Instructions for the task >> Repeat each line of the data below exactly, but skip the pictures.

Source data >>
■ ■ ■ ■ ■ ■ ■

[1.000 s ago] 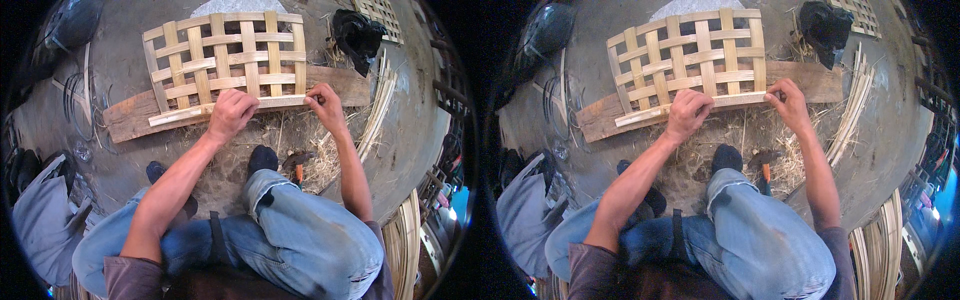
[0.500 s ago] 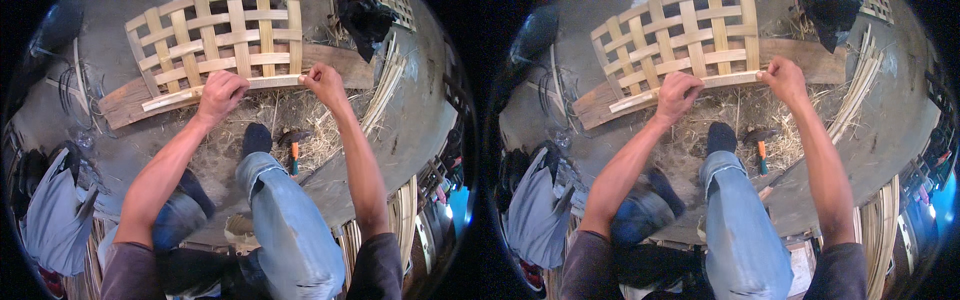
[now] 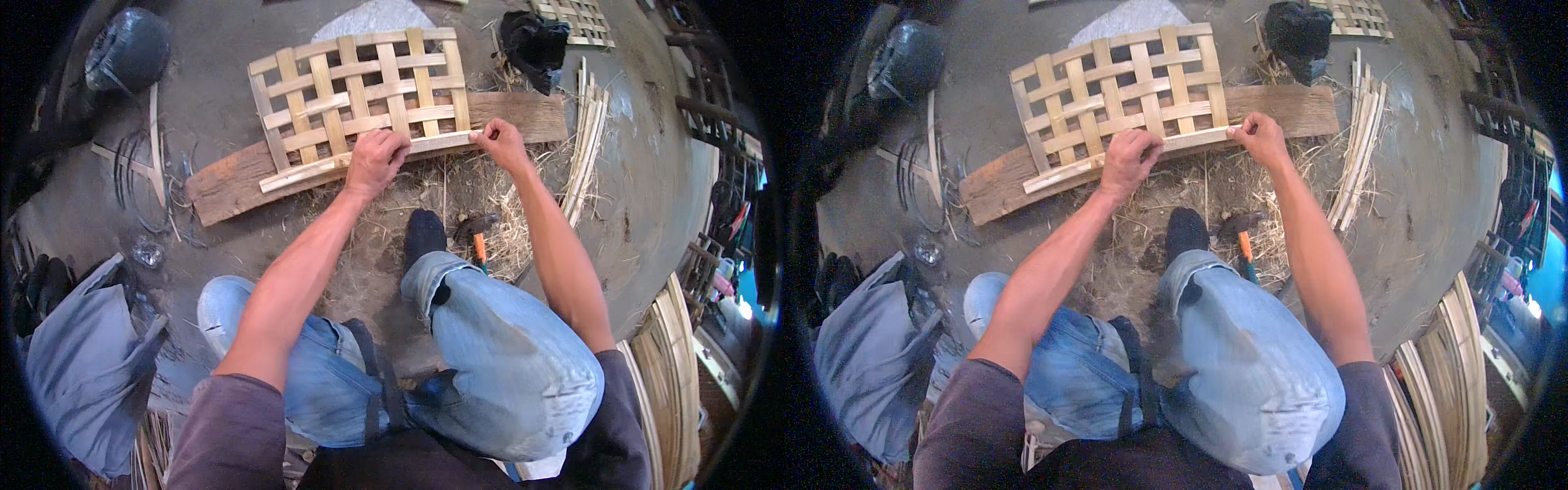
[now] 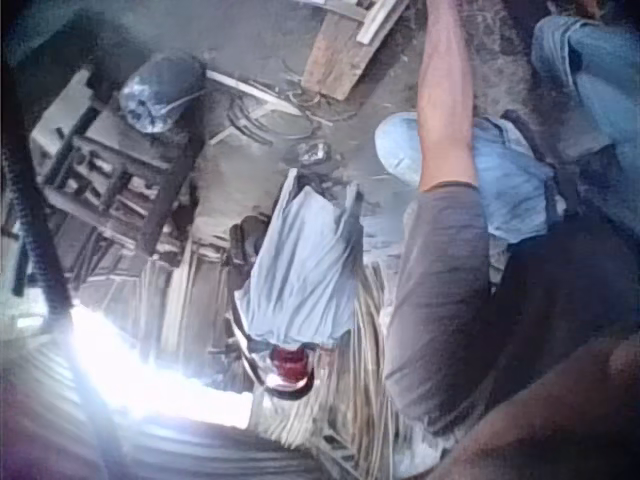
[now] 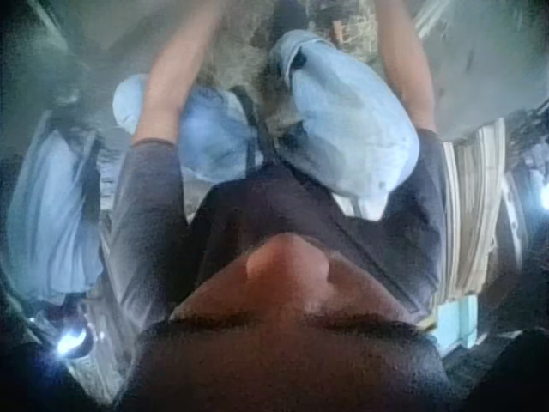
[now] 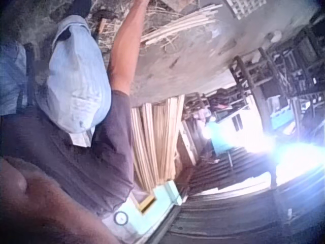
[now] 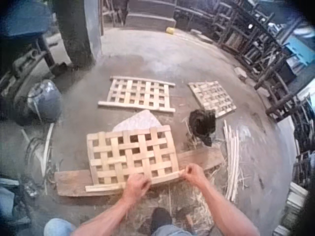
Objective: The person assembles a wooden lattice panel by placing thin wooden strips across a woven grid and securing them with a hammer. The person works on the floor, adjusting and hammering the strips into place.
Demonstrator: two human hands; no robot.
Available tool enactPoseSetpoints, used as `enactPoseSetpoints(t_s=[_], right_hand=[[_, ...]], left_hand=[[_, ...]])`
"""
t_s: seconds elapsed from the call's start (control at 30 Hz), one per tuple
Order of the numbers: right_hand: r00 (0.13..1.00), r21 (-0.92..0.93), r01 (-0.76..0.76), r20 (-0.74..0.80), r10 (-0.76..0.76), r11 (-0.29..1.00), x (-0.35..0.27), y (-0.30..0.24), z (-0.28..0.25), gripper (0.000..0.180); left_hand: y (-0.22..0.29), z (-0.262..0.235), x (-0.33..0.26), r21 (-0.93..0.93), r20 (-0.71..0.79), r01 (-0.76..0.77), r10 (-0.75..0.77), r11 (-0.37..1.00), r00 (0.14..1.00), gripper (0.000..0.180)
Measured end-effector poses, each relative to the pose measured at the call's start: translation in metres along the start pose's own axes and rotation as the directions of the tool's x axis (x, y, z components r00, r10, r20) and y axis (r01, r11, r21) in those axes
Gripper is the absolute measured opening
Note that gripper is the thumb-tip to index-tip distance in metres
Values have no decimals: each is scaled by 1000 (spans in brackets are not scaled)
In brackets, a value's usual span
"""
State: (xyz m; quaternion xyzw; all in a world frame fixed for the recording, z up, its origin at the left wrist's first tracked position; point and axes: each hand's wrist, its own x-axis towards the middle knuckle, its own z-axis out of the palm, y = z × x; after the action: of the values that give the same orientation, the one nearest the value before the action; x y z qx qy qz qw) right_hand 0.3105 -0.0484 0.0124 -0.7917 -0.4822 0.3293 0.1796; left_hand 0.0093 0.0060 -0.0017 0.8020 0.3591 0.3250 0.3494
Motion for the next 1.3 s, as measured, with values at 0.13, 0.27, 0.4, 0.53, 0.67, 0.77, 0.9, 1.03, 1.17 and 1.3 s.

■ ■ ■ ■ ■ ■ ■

Solution to this problem >>
[1.000 s ago] 
[0.500 s ago] 
[now] 
[now] 
[now] 
[now] 
[now] 
Objective: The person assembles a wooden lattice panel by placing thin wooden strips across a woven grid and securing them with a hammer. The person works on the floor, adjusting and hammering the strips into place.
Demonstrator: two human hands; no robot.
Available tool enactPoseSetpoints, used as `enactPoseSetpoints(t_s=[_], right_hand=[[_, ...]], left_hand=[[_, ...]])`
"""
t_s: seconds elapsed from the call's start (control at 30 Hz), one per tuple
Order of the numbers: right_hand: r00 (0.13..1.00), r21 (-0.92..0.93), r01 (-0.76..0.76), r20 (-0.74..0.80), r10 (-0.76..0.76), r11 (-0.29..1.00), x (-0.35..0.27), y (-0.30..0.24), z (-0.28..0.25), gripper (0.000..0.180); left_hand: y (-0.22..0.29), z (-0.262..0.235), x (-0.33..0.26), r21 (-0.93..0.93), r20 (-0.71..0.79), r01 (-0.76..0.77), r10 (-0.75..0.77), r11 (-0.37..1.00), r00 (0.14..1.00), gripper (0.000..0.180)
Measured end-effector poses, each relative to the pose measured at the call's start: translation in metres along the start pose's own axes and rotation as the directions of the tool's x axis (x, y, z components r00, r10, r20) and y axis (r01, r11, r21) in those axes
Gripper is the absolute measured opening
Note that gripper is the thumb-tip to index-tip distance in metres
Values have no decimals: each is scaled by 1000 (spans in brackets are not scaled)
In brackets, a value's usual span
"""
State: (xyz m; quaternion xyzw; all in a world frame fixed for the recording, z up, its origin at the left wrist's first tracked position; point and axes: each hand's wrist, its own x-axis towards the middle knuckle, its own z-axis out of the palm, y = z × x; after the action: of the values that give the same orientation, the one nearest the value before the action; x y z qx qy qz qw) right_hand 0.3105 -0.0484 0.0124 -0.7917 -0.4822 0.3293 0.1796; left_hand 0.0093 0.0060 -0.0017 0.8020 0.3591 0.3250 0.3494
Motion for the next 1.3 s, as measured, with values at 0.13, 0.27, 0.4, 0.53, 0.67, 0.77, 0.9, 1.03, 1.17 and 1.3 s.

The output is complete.